• EXERCISE DIRECTIONS: From the entries that follow, reproduce exactly and only the lines from the line with "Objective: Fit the" to the line with "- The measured", endpoints included.

Extracted data entries:

= Beginning of Section =

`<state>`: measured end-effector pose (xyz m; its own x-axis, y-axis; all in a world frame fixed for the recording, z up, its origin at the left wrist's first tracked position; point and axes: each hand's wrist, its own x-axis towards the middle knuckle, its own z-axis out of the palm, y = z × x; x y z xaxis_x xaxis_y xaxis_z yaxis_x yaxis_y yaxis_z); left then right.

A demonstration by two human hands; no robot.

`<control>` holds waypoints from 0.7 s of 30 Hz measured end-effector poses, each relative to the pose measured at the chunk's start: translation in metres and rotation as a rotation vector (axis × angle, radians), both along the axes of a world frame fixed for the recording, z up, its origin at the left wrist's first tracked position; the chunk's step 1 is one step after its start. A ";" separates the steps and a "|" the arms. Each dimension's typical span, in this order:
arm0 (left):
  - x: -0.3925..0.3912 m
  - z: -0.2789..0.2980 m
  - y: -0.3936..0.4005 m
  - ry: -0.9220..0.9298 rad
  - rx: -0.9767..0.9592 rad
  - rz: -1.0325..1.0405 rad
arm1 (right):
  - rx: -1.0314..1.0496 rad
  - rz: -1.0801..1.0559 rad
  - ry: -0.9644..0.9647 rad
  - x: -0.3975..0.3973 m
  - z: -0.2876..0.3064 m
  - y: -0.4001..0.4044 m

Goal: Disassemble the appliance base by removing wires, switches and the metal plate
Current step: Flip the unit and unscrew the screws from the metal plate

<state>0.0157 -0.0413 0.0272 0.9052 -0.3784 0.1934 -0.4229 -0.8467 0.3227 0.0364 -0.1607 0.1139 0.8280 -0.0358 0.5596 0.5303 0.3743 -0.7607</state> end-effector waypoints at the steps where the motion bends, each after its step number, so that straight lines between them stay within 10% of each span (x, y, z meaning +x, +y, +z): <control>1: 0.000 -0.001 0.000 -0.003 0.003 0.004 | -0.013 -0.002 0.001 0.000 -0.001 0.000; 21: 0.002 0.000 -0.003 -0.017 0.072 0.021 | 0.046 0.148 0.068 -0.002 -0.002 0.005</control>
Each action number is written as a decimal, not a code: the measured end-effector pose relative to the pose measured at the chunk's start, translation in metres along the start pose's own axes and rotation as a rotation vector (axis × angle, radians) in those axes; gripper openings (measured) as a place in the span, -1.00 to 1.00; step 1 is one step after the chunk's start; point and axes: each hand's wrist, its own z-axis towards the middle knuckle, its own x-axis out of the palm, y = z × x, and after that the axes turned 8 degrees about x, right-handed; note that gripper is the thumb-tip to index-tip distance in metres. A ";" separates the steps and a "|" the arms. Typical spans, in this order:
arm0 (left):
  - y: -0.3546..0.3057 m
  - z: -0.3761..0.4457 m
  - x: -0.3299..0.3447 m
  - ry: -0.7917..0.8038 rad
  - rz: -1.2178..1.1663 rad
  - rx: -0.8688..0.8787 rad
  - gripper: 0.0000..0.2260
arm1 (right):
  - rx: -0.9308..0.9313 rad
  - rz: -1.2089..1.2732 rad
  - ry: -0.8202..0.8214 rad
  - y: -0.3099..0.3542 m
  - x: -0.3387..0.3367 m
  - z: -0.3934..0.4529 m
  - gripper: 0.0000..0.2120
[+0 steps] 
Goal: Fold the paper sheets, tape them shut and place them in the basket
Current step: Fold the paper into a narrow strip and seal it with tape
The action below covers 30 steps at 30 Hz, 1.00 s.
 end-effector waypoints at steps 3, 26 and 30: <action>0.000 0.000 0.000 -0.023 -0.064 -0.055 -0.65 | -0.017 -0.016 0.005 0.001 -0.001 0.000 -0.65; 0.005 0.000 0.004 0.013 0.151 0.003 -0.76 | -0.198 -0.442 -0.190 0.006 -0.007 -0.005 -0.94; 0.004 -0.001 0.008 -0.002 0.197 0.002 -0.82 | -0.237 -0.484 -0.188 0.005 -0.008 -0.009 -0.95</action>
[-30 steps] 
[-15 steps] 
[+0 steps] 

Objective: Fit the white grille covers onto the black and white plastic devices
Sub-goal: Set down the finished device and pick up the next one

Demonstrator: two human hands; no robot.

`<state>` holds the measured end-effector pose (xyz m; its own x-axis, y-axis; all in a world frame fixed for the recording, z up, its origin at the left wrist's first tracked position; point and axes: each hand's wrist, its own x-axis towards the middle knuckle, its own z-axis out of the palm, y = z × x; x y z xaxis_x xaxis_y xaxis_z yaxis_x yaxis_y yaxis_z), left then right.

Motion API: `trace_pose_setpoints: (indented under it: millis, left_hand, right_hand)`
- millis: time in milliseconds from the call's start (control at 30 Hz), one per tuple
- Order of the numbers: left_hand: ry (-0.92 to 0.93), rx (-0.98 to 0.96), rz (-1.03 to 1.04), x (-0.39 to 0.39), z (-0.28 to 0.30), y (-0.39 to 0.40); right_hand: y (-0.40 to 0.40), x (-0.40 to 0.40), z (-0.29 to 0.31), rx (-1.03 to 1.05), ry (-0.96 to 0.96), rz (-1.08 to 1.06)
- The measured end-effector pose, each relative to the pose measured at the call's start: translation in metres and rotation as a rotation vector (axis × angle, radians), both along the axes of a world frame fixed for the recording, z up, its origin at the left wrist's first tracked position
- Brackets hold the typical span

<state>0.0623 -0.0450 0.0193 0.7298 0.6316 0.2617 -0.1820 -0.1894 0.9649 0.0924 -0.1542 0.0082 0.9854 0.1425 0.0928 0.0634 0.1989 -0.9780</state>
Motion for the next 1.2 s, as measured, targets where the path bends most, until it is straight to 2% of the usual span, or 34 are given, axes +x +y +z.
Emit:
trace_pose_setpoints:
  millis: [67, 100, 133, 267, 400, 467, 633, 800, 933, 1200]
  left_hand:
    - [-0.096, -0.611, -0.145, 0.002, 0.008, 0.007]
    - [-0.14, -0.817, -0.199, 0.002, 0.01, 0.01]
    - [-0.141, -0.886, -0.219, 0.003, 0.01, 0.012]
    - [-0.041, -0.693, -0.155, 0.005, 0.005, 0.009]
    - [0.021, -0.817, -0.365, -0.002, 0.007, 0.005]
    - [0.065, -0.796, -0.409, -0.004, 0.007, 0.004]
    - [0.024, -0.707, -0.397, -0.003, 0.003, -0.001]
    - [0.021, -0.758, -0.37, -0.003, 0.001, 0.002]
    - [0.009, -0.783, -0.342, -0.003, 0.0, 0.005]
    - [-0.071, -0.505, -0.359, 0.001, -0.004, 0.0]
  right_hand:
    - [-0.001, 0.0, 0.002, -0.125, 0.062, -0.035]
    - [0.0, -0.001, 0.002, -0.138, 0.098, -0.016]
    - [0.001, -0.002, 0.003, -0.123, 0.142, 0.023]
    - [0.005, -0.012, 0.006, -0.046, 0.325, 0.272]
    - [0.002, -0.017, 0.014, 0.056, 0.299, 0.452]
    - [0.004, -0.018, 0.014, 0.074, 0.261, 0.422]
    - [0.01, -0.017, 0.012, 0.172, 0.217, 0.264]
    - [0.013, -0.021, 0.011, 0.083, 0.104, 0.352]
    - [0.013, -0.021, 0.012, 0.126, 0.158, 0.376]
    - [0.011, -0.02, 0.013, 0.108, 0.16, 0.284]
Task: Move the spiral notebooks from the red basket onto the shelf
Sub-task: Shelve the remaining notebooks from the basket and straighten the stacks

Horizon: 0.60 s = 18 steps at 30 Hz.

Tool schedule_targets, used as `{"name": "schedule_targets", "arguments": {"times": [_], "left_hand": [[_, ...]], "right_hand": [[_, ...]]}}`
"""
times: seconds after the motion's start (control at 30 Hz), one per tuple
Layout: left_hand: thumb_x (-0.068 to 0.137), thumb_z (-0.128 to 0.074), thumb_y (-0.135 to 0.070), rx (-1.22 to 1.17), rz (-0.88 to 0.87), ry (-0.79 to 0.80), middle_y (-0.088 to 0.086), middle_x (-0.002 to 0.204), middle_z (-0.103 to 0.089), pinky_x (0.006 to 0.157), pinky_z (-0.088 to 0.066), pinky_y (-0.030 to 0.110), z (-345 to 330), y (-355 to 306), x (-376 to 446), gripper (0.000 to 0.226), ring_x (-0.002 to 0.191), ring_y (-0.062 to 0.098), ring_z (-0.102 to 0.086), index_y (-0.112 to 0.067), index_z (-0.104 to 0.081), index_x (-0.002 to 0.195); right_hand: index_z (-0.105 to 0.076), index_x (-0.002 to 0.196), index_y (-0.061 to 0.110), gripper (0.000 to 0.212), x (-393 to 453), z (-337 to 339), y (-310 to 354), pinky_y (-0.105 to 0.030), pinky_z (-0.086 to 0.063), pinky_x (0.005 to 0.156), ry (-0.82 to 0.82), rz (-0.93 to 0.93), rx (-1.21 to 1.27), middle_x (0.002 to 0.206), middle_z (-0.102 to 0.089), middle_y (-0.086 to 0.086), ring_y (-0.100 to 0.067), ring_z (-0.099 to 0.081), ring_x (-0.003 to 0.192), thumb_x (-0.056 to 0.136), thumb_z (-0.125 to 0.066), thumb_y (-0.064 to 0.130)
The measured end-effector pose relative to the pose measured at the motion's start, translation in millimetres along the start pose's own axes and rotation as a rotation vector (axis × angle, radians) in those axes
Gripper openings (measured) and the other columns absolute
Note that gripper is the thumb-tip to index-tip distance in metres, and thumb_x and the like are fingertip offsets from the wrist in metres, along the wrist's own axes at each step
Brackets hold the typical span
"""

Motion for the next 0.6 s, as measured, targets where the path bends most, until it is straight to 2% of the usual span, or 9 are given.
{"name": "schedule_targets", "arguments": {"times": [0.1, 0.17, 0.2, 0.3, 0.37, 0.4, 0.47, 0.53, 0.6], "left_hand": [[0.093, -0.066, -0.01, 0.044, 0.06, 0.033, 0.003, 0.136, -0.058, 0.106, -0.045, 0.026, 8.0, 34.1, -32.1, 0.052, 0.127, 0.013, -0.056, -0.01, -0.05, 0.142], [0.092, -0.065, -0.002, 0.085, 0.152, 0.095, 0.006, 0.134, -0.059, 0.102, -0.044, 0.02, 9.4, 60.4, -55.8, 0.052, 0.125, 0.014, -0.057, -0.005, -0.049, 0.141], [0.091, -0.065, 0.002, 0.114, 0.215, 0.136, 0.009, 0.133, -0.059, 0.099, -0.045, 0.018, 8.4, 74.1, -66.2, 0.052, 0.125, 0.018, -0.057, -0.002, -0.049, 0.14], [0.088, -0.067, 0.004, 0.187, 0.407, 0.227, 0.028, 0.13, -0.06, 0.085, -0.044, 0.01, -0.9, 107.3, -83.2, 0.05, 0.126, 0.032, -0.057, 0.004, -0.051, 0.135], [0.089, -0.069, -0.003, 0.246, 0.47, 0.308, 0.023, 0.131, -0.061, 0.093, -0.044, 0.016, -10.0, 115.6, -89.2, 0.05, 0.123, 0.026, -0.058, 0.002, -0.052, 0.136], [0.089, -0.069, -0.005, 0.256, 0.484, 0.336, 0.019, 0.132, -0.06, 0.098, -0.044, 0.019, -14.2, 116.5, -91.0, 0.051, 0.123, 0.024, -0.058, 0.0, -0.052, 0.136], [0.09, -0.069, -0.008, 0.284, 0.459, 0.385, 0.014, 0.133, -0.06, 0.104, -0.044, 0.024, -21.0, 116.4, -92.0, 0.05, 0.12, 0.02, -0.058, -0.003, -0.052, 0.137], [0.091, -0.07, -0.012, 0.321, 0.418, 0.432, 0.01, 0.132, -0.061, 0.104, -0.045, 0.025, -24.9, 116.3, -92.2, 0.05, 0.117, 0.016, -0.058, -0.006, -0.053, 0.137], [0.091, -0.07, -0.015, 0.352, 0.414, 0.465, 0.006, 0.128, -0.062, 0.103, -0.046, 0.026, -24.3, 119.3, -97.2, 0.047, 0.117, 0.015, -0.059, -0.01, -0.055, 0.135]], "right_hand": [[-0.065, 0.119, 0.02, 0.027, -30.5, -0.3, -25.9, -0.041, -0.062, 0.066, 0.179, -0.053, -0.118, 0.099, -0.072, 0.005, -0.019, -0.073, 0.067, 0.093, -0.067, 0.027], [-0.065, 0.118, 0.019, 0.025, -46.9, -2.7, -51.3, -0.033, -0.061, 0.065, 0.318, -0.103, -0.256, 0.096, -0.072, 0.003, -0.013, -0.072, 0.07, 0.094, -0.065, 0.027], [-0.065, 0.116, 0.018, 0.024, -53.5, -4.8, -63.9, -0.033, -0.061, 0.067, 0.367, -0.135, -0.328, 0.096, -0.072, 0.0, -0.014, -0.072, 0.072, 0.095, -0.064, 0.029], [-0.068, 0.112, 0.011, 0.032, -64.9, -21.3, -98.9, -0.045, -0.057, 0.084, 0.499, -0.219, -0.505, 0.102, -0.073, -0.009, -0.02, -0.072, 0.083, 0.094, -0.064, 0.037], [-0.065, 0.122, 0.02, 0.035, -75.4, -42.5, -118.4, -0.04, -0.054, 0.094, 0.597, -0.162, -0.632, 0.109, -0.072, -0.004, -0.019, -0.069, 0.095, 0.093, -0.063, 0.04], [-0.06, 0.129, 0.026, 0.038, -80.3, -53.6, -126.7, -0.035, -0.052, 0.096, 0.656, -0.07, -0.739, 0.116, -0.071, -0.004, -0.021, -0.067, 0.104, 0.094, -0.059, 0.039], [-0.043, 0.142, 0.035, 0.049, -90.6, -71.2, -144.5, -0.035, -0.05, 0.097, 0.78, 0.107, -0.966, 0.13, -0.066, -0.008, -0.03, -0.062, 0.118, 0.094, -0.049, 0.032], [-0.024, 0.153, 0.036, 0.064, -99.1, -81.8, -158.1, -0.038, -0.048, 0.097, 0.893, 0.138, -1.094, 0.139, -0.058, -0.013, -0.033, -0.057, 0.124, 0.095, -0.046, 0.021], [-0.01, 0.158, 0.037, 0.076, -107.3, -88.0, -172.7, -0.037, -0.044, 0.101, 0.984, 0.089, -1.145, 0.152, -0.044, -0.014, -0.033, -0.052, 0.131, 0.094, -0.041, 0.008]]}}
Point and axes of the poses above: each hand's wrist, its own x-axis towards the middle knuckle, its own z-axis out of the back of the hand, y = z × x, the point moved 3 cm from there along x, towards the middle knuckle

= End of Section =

• TASK RESPONSE:
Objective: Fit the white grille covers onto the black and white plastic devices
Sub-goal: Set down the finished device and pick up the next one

Demonstrator: two human hands; no robot.

`<state>` holds the measured end-effector pose (xyz m; its own x-axis, y-axis; all in a world frame fixed for the recording, z up, its origin at the left wrist's first tracked position; point and axes: each hand's wrist, its own x-axis towards the middle knuckle, its own z-axis out of the palm, y = z × x; x y z xaxis_x xaxis_y xaxis_z yaxis_x yaxis_y yaxis_z), left then right.

Motion API: `trace_pose_setpoints: (indented under it: millis, left_hand, right_hand)`
- millis: time in milliseconds from the call's start (control at 30 Hz), one per tuple
- Order of the numbers: left_hand: ry (-0.92 to 0.93), rx (-0.98 to 0.96), rz (-1.03 to 1.04), x (-0.39 to 0.39), z (-0.28 to 0.30), y (-0.39 to 0.40); right_hand: y (-0.40 to 0.40), x (-0.40 to 0.40), z (-0.29 to 0.31), rx (-1.03 to 1.05), ry (-0.96 to 0.96), rz (-1.08 to 1.06)
- The measured end-effector pose, each relative to the pose measured at the call's start: translation in metres and rotation as a rotation vector (axis × angle, radians), both along the axes of a world frame fixed for the recording, z up, its origin at the left wrist's first tracked position

This answer requires nothing more.